- [TASK]: Give back all of the data verbatim.
━━━━━ DATA SHOWN ━━━━━
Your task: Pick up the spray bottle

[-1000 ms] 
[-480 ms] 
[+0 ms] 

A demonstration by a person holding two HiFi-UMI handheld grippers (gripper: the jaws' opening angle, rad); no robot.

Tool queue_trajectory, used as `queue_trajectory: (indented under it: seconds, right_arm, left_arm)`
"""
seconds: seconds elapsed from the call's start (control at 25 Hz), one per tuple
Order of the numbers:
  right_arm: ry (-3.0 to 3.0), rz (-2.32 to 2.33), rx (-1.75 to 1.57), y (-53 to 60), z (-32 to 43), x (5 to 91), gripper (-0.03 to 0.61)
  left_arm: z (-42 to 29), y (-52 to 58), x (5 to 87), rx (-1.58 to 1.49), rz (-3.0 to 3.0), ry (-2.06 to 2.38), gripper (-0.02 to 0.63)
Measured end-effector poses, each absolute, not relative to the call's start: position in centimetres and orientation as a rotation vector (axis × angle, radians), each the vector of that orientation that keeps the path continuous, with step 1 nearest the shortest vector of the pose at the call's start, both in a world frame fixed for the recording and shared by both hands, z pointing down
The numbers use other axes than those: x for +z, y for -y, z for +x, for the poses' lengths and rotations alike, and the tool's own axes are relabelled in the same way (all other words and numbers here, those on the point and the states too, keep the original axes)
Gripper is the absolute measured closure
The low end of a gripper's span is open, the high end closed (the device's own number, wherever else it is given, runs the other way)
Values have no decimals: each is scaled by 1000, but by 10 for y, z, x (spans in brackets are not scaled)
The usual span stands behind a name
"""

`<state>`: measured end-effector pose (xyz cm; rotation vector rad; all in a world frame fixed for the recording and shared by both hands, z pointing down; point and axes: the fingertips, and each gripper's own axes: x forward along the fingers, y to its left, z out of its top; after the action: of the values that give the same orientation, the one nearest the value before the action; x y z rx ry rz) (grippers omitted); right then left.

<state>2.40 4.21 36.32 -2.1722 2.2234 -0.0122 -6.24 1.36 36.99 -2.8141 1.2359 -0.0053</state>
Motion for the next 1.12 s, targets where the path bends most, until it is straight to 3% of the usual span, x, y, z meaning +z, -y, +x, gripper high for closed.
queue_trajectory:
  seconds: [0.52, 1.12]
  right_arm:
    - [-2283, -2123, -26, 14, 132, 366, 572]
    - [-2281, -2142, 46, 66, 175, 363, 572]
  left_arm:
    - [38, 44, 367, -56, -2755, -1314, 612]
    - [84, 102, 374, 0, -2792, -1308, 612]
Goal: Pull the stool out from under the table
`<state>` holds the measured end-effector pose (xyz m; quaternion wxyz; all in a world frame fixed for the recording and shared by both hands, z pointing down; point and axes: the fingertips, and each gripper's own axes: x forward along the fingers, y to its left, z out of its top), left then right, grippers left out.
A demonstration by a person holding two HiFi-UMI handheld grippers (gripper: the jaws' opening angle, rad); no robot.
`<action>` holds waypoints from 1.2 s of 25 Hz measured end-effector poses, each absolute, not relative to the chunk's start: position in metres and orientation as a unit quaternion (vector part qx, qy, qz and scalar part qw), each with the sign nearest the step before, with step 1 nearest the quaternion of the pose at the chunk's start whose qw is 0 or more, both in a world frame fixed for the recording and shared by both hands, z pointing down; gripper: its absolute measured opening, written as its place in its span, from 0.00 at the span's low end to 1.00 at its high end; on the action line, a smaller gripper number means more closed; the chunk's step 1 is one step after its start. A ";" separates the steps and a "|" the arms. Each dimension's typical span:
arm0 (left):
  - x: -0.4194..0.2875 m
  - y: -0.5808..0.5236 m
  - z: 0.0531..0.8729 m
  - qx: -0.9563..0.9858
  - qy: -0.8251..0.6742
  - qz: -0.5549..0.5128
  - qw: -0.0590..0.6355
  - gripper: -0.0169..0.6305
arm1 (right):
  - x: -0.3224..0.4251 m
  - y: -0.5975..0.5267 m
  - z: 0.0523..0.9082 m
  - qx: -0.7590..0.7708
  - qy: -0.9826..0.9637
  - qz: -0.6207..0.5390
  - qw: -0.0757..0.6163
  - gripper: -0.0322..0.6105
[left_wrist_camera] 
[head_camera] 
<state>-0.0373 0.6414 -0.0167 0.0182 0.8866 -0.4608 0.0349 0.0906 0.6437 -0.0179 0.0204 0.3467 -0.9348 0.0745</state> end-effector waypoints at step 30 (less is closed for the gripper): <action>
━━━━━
- [RESPONSE BELOW]:
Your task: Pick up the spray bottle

[-1000 ms] 
[-480 ms] 
[+0 ms] 

A demonstration by a person holding two HiFi-UMI handheld grippers (gripper: the jaws' opening angle, rad); no robot.

Tool queue_trajectory, used as `queue_trajectory: (indented under it: seconds, right_arm, left_arm)`
"""
seconds: seconds elapsed from the call's start (control at 25 Hz), one per tuple
Order of the numbers:
  right_arm: ry (-3.0 to 3.0), rz (-2.32 to 2.33), rx (-1.75 to 1.57), y (-53 to 60), z (-32 to 43), x (5 to 91), gripper (-0.03 to 0.61)
  left_arm: z (-42 to 29), y (-52 to 58), x (5 to 87), rx (-1.58 to 1.49), rz (-3.0 to 3.0), ry (-2.06 to 2.38), gripper (-0.02 to 0.63)
Measured end-effector poses, each absolute, not relative to the call's start: position in centimetres and orientation as a rotation vector (axis × angle, radians), each the vector of that orientation that keeps the path continuous, with step 1 nearest the shortest vector of the pose at the call's start, both in a world frame fixed for the recording and shared by both hands, z pointing down
The numbers use other axes than those: x for +z, y for -y, z for +x, for the poses' lengths and rotations alike, and the tool's own axes are relabelled in the same way (all other words and numbers here, those on the point and the states too, keep the original axes)
Gripper is the absolute measured closure
The low end of a gripper's span is open, the high end closed (the device's own number, wherever else it is given, runs the other way)
Values have no decimals: each is scaled by 1000, but by 10 for y, z, x (spans in brackets are not scaled)
The usual span stands behind a name
"""

`<state>`: measured end-effector pose (xyz cm; rotation vector rad; all in a world frame fixed for the recording and shared by both hands, z pointing down; point and axes: the fingertips, and each gripper's own axes: x forward along the fingers, y to its left, z out of its top; after the action: of the values that give the same orientation, the one nearest the value before the action; x y z rx ry rz) (grippers omitted); right then left.

<state>2.40 4.21 36.32 -2.1722 2.2234 -0.0122 -6.24 1.36 36.99 -2.8141 1.2359 -0.0053</state>
Motion for the next 1.12 s, targets where the path bends most, until it is straight to 3% of the usual span, x, y, z meaning +z, -y, +x, gripper high for closed.
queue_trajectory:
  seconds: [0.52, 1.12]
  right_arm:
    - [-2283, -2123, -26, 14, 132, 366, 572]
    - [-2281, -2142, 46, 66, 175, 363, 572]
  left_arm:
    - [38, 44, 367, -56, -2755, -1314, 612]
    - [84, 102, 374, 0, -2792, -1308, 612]
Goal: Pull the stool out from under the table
`<state>` holds the measured end-effector pose (xyz m; quaternion wxyz; all in a world frame fixed for the recording and shared by both hands, z pointing down; point and axes: the fingertips, and each gripper's own axes: x forward along the fingers, y to its left, z out of its top), left then right, grippers left out.
A demonstration by a person holding two HiFi-UMI handheld grippers (gripper: the jaws' opening angle, rad); no robot.
`<action>` holds waypoints from 1.2 s of 25 Hz measured end-effector poses, each absolute, not relative to the chunk's start: position in metres and orientation as a unit quaternion (vector part qx, qy, qz and scalar part qw), each with the sign nearest the step before, with step 1 nearest the quaternion of the pose at the chunk's start whose qw is 0 or more, both in a world frame fixed for the recording and shared by both hands, z pointing down; gripper: its absolute measured opening, written as its place in its span, from 0.00 at the span's low end to 1.00 at its high end; on the action line, a smaller gripper number means more closed; the chunk's step 1 is one step after its start. A ";" separates the steps and a "|" the arms. Each dimension's typical span:
arm0 (left):
  - x: -0.4194..0.2875 m
  - y: -0.5808..0.5236 m
  - z: 0.0531..0.8729 m
  - qx: -0.9563..0.9858
  - qy: -0.8251..0.6742
  - qz: -0.5549..0.5128
  - qw: -0.0590..0.6355
  - gripper: -0.0169..0.6305
arm1 (right):
  - x: -0.3224..0.4251 m
  - y: -0.5975..0.5267 m
  - z: 0.0523..0.9082 m
  - qx: -0.7590..0.7708
  - qy: -0.9826..0.9637
  - qz: -0.6207..0.5390
  - qw: -0.0757..0.6163
  - gripper: -0.0322..0.6105
[left_wrist_camera] 
[head_camera] 
<state>-0.0373 0.6414 -0.0167 0.0182 0.8866 -0.4608 0.0349 0.0906 0.6437 -0.0179 0.0204 0.3467 -0.9348 0.0745</state> end-effector waypoints at step 30 (less is closed for the gripper): <action>

This answer has been written out in full.